:: TASK GOAL ::
Lines from the material below that hold the string "Coordinates" are what is needed; copy each of them.

:: DATA SUPPLIED ::

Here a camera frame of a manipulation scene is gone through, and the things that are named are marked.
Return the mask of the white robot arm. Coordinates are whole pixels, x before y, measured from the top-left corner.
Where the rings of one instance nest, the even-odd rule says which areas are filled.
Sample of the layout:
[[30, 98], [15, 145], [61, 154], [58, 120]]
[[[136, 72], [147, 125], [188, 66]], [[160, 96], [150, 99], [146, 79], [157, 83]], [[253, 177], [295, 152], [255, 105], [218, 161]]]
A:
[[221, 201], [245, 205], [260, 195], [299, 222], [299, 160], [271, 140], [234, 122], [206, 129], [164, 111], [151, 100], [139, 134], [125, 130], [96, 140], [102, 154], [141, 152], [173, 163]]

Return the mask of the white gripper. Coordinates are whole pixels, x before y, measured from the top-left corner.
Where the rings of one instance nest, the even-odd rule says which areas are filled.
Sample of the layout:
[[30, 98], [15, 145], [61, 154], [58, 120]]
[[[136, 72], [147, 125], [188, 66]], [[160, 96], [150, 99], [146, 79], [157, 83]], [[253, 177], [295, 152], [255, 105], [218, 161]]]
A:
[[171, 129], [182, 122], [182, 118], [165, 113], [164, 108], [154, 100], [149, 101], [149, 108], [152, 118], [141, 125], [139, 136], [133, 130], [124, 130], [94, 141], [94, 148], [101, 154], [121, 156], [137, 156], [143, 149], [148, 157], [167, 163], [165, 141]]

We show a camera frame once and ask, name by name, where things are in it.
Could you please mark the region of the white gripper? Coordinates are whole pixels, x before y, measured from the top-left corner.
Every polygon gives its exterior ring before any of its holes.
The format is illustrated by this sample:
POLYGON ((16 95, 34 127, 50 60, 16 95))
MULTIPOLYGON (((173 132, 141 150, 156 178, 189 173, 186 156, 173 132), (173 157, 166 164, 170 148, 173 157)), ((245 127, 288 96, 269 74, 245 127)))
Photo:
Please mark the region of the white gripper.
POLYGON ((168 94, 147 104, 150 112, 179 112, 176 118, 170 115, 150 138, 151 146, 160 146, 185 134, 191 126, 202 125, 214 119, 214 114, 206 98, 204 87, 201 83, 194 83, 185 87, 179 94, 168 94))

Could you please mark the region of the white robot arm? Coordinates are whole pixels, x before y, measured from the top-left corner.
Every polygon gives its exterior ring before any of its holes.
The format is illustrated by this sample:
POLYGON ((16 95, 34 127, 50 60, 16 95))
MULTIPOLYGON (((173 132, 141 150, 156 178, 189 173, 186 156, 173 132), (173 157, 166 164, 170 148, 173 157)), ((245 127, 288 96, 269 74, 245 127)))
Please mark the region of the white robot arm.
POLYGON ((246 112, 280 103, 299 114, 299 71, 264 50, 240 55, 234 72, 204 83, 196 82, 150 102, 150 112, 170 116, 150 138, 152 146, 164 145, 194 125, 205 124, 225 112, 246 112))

:: ANSWER ::
Return the mask of the white robot arm. Coordinates are whole pixels, x before y, measured from the top-left corner.
Return the mask of the white gripper. Coordinates are whole pixels, x before y, measured from the top-left corner.
Could you please mark the region of the white gripper? Coordinates are whole pixels, x before y, measured from the top-left corner.
Could you please mark the region of the white robot arm? Coordinates are whole pixels, x before y, measured from the top-left corner.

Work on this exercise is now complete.